=== Work to complete ===
Starting at the first line of the listing below and ending at the line with "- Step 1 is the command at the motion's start", copy each line exactly.

=== Available data ===

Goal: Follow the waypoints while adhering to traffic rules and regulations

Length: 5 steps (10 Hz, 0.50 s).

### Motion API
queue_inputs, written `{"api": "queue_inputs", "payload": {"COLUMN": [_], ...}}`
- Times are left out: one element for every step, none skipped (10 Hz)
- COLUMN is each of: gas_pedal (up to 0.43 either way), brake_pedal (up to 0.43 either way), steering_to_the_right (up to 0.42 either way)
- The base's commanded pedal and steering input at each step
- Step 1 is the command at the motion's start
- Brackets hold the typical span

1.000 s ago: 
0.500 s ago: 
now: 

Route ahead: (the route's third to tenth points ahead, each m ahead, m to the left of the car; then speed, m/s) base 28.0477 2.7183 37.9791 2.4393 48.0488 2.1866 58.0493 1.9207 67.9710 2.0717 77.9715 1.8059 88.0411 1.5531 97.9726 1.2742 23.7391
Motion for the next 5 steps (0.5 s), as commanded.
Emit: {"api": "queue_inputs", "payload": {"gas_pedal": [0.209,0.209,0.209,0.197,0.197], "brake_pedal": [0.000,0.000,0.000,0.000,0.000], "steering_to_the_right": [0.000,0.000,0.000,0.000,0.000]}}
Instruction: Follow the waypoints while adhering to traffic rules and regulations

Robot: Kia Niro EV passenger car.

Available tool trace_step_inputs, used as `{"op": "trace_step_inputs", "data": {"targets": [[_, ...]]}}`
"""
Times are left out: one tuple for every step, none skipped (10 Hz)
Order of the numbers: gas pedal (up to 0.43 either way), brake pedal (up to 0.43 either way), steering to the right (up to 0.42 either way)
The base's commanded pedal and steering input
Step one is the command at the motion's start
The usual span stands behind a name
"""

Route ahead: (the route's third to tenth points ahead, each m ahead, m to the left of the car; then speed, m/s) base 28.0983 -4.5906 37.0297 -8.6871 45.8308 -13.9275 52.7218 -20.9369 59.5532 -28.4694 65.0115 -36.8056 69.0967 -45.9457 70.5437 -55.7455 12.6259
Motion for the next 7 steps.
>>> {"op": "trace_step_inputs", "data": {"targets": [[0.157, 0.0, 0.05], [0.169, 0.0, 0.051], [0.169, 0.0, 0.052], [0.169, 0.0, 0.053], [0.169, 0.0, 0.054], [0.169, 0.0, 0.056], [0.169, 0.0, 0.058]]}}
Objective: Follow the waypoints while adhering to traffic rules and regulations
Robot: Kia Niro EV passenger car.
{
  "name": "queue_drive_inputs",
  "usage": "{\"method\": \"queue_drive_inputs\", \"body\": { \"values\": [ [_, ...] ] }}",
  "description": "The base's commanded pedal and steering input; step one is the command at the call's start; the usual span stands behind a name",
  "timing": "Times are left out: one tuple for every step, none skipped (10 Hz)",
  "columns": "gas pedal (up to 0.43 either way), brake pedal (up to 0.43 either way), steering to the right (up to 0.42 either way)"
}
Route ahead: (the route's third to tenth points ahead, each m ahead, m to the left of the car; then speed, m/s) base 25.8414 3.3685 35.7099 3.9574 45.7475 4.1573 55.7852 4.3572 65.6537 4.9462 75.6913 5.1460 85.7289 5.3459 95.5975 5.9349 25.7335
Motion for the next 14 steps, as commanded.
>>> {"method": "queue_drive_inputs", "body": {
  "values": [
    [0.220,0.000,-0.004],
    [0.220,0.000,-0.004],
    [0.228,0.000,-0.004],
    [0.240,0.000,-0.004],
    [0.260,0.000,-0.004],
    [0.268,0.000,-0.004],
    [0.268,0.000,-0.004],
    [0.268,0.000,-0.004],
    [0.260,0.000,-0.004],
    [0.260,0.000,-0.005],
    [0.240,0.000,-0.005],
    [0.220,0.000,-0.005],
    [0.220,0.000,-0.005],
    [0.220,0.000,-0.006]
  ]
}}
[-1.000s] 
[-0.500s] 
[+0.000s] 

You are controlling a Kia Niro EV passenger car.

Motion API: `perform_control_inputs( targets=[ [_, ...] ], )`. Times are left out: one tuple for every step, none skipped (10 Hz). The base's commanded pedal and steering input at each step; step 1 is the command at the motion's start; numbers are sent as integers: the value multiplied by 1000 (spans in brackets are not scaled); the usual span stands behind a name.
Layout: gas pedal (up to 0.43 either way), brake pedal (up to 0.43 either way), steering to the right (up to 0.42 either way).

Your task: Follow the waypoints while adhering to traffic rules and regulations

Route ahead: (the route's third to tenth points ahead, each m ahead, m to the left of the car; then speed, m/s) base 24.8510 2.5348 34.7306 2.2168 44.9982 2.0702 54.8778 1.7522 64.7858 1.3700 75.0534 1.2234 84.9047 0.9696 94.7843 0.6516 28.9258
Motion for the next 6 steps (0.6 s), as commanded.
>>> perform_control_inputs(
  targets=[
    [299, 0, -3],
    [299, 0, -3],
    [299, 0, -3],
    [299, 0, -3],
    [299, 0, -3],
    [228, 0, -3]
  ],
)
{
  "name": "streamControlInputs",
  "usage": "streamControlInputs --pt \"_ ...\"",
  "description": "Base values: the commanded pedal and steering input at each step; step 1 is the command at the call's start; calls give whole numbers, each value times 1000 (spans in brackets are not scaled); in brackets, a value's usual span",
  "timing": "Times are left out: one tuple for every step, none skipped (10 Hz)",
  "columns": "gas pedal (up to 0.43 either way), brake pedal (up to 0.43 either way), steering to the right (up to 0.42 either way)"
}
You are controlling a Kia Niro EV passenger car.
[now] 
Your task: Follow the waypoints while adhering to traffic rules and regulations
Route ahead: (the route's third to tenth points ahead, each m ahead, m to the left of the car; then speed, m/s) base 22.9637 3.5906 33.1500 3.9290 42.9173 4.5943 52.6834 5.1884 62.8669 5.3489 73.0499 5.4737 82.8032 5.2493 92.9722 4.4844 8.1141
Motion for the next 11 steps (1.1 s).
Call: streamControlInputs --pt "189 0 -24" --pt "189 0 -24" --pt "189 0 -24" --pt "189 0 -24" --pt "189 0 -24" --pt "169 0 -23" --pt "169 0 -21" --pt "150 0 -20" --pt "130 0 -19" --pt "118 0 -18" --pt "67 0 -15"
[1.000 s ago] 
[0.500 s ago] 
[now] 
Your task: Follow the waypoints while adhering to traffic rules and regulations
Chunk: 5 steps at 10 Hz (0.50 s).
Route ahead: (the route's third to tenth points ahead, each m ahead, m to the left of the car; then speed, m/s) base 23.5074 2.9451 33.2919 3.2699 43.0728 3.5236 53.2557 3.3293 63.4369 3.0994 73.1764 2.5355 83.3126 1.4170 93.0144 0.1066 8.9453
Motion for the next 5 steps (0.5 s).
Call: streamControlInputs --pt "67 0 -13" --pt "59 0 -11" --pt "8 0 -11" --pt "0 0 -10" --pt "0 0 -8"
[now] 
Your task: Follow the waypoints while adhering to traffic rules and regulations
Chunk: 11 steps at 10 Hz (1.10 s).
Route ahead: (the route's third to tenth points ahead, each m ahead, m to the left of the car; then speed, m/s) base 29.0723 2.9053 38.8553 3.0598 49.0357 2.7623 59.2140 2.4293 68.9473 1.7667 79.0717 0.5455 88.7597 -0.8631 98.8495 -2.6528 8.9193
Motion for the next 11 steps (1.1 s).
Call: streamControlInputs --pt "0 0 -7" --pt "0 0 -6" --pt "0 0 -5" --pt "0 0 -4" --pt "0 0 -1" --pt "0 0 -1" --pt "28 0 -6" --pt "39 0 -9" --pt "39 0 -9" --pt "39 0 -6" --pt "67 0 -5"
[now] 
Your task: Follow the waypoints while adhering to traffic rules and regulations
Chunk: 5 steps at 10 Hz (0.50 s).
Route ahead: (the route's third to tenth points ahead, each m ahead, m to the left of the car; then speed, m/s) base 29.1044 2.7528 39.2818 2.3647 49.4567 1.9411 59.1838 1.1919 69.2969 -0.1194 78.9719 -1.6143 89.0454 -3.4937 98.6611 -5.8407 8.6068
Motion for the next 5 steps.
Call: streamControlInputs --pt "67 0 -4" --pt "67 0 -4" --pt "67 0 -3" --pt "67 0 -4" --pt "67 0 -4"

=== Response to this task ===
Goal: Follow the waypoints while adhering to traffic rules and regulations

Length: 5 steps (10 Hz, 0.50 s).

### Motion API
queue_inputs, written `{"api": "queue_inputs", "payload": {"COLUMN": [_], ...}}`
- Times are left out: one element for every step, none skipped (10 Hz)
- COLUMN is each of: gas_pedal (up to 0.43 either way), brake_pedal (up to 0.43 either way), steering_to_the_right (up to 0.42 either way)
- The base's commanded pedal and steering input at each step
- Step 1 is the command at the motion's start

The response is finished.